July 29, 2008

Thoughts on C++ in small memory footprint embedded development

Background

During my senior year I took on an ECE491 Independent Project course to follow up on a ECE476 Microcontrollers project. On the completion of ECE491 we had created a Low Speed USB 2.0 stack library for the Atmel Mega32 Microcontroller using ~$6 worth of hardware and ~6000 standard lines of C.

Everybody in ECE476 used the CodeVisionAVR IDE, but we were a unique group in using avr-gcc. Though most students were okay with it, there were some minor features missing from the CodeVision compiler at the time, such as the ability to allocate objects on the heap. ;)

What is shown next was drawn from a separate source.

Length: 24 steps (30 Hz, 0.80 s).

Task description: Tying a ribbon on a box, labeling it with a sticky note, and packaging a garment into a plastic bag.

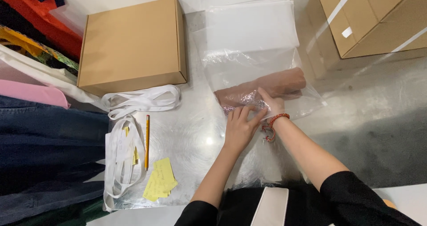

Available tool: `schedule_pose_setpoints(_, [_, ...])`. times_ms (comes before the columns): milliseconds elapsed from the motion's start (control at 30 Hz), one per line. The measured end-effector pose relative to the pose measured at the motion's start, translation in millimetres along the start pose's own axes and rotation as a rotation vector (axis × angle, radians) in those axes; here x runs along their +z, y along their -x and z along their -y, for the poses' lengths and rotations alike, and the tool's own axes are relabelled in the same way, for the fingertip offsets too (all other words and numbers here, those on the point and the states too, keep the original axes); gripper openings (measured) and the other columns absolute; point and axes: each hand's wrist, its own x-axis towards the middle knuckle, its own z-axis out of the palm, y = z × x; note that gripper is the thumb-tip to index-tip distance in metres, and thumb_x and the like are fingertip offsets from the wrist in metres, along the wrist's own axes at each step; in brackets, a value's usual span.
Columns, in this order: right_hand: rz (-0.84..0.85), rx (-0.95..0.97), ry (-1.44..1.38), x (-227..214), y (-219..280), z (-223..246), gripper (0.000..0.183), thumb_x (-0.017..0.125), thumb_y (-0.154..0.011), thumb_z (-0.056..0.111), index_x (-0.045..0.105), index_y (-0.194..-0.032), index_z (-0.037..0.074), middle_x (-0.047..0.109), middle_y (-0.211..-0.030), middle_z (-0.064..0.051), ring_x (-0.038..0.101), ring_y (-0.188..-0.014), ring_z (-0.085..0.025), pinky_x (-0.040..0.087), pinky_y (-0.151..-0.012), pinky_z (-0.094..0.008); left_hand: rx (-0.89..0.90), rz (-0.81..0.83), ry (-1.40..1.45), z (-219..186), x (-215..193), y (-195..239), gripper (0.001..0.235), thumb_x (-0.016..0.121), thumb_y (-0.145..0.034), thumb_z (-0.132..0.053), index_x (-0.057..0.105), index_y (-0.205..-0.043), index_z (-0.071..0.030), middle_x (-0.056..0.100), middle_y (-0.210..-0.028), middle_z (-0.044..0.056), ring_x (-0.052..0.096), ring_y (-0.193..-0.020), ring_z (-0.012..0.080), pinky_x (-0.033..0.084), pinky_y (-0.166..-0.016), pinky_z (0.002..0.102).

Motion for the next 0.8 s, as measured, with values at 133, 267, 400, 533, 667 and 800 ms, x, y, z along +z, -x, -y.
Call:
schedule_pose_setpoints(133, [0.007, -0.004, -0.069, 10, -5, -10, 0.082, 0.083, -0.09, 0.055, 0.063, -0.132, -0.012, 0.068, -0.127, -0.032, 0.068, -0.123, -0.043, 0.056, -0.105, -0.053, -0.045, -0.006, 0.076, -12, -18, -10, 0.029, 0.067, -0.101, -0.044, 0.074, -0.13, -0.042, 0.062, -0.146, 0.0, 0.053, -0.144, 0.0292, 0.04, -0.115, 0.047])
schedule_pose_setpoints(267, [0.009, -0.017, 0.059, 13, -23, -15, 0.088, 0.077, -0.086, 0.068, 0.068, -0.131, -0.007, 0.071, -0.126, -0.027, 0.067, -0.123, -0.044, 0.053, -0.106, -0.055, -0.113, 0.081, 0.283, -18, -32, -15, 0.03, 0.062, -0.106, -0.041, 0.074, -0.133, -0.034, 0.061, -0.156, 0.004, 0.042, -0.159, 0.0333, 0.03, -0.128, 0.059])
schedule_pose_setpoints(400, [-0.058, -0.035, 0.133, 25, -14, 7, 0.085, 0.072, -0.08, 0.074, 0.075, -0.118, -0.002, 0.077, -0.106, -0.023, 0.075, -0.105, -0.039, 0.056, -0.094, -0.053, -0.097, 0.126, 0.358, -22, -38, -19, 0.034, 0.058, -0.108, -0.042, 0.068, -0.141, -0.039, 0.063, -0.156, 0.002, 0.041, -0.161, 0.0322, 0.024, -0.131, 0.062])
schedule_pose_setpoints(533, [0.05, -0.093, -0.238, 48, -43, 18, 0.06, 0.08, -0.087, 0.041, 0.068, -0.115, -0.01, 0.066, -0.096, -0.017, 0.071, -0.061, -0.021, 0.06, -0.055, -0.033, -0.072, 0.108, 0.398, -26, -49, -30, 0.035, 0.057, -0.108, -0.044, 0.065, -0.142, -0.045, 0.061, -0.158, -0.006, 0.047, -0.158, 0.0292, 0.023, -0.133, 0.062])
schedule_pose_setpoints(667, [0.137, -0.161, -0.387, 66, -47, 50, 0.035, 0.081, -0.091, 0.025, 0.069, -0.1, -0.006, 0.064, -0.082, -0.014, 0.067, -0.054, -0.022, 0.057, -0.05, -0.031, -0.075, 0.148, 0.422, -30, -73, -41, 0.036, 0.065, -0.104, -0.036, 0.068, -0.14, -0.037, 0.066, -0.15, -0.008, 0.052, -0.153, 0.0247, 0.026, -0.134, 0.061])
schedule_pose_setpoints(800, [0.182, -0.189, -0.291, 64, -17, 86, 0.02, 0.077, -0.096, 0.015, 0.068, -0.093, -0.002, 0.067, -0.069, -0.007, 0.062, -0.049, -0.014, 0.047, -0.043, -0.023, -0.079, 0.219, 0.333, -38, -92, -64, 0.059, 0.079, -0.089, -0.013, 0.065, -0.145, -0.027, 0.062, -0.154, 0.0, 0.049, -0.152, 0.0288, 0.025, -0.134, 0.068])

We rewrote the ECE476 code base in ECE491, again using avr-gcc, because we realized that the USB protocol was a lot more complex than the stack we had originally written. One of my main gripes in ECE491 was that I was writing highly object oriented code in a language which didn't support any of the syntax. I'm starting to hack on the code base again, and a port to C++ seems like a good idea (since avr-g++ is also available), but there are some significant trade-offs running through my mind.

The Trade-offs

Things I want from C++ in the project:

Things I don't want from C++ in the project:

The First Google Hit Says...

I've read through Reducing C++ Code Bloat and found it thought provoking. Though the article writes about gcc 3.4 and I'm using gcc 4.2, I can't imagine that the underlying code-bloat concepts have changed much. I'm betting a lot of the compiler directive advice is taken care of by gcc's -Os, but I'll make a note to check it out.

It seems sensible to give up on exceptions ahead of time, but there seems to be some hope that the compiler can figure out good code reuse for the templates. I'm compiling to ELF, then performing and objcopy to turn it into Intel Hex object format — I'm hoping that the conversion is trivial and the good ELF compilation referenced in the article will stick.

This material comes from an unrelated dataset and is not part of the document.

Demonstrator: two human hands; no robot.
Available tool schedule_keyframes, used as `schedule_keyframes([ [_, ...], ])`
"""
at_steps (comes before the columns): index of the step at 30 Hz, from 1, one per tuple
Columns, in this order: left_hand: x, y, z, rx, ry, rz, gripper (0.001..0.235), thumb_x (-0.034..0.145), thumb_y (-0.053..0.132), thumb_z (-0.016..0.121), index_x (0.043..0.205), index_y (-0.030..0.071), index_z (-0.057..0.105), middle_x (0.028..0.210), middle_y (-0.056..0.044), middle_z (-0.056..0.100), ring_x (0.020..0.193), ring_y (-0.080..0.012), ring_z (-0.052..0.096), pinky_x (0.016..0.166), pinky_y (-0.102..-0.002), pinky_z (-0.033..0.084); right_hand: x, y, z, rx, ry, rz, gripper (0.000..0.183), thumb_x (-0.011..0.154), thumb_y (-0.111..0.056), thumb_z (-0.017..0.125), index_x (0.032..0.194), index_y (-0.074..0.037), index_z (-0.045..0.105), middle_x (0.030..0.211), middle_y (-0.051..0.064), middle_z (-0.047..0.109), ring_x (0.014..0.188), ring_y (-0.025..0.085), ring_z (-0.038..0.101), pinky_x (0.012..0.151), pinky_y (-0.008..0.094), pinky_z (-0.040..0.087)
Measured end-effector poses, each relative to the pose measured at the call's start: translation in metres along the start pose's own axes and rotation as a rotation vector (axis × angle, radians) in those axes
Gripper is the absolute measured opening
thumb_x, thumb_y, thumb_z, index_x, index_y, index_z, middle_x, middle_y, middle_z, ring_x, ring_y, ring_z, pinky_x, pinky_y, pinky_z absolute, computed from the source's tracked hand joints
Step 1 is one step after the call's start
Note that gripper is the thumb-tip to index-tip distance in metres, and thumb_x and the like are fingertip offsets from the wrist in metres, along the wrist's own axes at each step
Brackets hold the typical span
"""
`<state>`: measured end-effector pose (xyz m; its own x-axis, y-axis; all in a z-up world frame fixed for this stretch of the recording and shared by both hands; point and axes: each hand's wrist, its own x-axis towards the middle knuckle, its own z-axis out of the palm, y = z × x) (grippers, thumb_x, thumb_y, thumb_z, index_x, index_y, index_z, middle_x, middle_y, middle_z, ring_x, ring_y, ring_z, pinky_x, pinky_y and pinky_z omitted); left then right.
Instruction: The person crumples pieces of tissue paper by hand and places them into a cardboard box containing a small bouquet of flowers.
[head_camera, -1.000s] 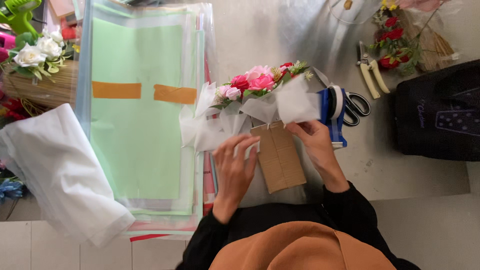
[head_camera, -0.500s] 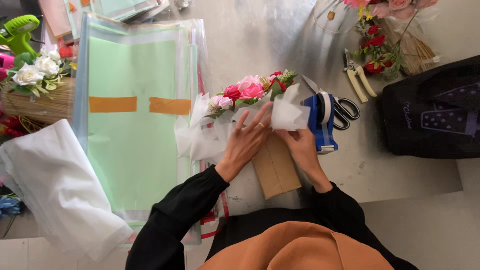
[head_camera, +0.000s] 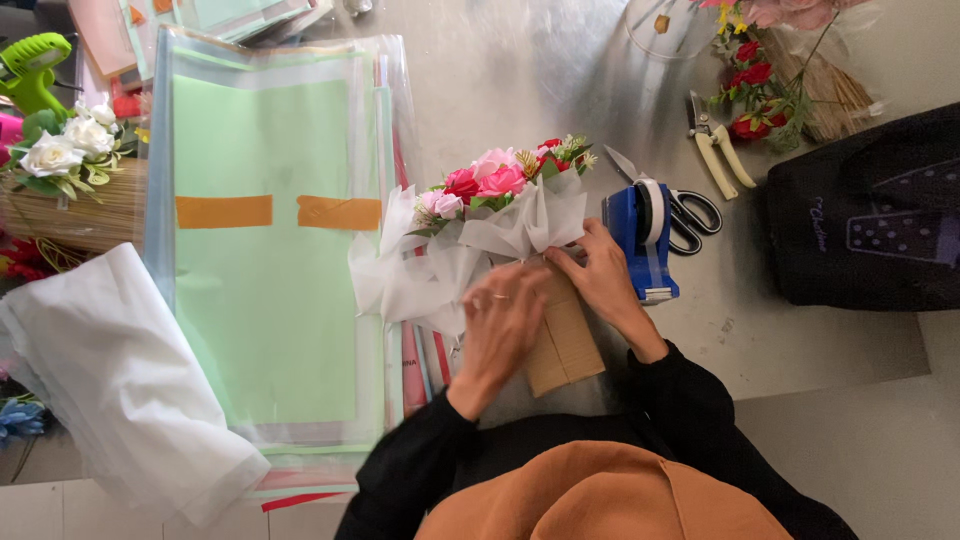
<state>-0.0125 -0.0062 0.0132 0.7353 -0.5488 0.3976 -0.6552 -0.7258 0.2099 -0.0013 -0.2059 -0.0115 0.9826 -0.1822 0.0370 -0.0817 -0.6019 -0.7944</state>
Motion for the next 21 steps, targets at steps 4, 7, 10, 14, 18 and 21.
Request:
schedule_keyframes([
  [4, -0.005, 0.017, 0.01, -0.065, 0.02, -0.015, 0.04, 0.108, 0.043, 0.046, 0.142, 0.023, 0.055, 0.144, 0.004, 0.053, 0.135, -0.0119, 0.048, 0.099, -0.034, 0.03, 0.003, -0.003, -0.007, -0.038, -0.027, -0.044, 0.031, 0.097, -0.036, 0.073, 0.11, -0.008, 0.073, 0.104, 0.013, 0.062, 0.103, 0.032, 0.065, 0.089, 0.039, 0.055],
  [7, -0.003, 0.016, 0.012, -0.064, 0.029, -0.005, 0.043, 0.109, 0.043, 0.046, 0.143, 0.019, 0.056, 0.148, 0.002, 0.053, 0.135, -0.0132, 0.05, 0.104, -0.033, 0.03, 0.006, 0.001, -0.008, -0.056, -0.001, -0.073, 0.03, 0.096, -0.037, 0.075, 0.106, -0.008, 0.072, 0.102, 0.01, 0.065, 0.1, 0.029, 0.063, 0.088, 0.038, 0.054],
  [10, -0.004, 0.012, 0.015, -0.026, 0.029, 0.001, 0.044, 0.108, 0.043, 0.046, 0.146, 0.021, 0.054, 0.147, 0.003, 0.054, 0.138, -0.0127, 0.048, 0.107, -0.033, 0.031, 0.008, 0.0, -0.008, -0.095, -0.024, -0.1, 0.03, 0.096, -0.037, 0.075, 0.104, -0.007, 0.074, 0.101, 0.01, 0.065, 0.1, 0.028, 0.065, 0.087, 0.036, 0.055],
  [14, -0.004, 0.012, 0.015, -0.006, 0.035, -0.002, 0.045, 0.108, 0.043, 0.047, 0.147, 0.022, 0.053, 0.148, 0.004, 0.054, 0.138, -0.0118, 0.048, 0.109, -0.033, 0.03, 0.011, -0.012, -0.011, -0.068, -0.044, -0.08, 0.03, 0.098, -0.034, 0.073, 0.103, -0.004, 0.071, 0.097, 0.014, 0.064, 0.098, 0.031, 0.067, 0.085, 0.037, 0.056],
  [18, -0.002, 0.013, 0.013, -0.003, 0.051, -0.015, 0.044, 0.108, 0.044, 0.046, 0.146, 0.022, 0.054, 0.152, 0.005, 0.052, 0.138, -0.0113, 0.048, 0.109, -0.033, 0.03, 0.012, -0.015, -0.014, -0.076, -0.052, -0.033, 0.031, 0.097, -0.032, 0.074, 0.1, -0.003, 0.065, 0.089, 0.017, 0.065, 0.09, 0.035, 0.07, 0.082, 0.042, 0.057],
  [21, -0.002, 0.013, 0.012, -0.007, 0.035, -0.014, 0.044, 0.108, 0.044, 0.046, 0.146, 0.023, 0.053, 0.149, 0.005, 0.054, 0.137, -0.0108, 0.049, 0.109, -0.033, 0.03, 0.013, -0.022, -0.019, -0.094, -0.09, 0.01, 0.034, 0.094, -0.036, 0.075, 0.099, -0.006, 0.058, 0.087, 0.02, 0.066, 0.088, 0.036, 0.07, 0.08, 0.045, 0.056],
])
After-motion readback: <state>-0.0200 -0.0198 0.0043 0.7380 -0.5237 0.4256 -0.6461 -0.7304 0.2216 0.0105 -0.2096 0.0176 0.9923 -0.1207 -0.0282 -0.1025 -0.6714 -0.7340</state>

In the end it seems like I'm just gambling on how much template reuse will occur. I sure hope that if I do all the porting-to-C++ work it optimizes well — template hoisting looks like one of those idioms I'd prefer to leave alone. :(

Experimenting with C++ inheritance diamonds and method resolution order

It seems like g++ uses the order indicated in the class' derivation list over the order indicated in the base specifier list, as in the below example:

#include <iostream>

using namespace std;

class Animal {
public:
    Animal() {
        cout < < "Animal!" << endl;
    }
};

class Man : public virtual Animal {
public:
    Man(string exclamation) {
        cout << "Man " << exclamation << "!" << endl;
    }
};

class Bear : public virtual Animal {
public:
    Bear(string exclamation) {
        cout << "Bear " << exclamation << "!" << endl;
    }
};

class Pig : public virtual Animal {
public:
    Pig(string exclamation) {
        cout << "Pig " << exclamation << "!" << endl;
    }
};

class ManBearPig : public Man, public Bear, public Pig {
public:
    ManBearPig(string exclamation)
        : Pig(exclamation), Bear(exclamation), Man(exclamation)
    {
        cout << "ManBearPig " << exclamation << "!" << endl;
    }
};

int main() {
    ManBearPig mbp("away");
    return 0;
}
cdleary@gamma:~/projects/sandbox/sandbox_cpp$ g++ diamond.cpp && ./a.out
Animal!
Man away!
Bear away!
Pig away!
ManBearPig away!

Note that this experiment is a pretty (very) weak basis for the conclusion — it could be using lexicographic order, order based on the day of month, or any number of other unlikely heuristics :) A lot more experimentation is necessary before getting a discernible pattern, but I just felt like messing around.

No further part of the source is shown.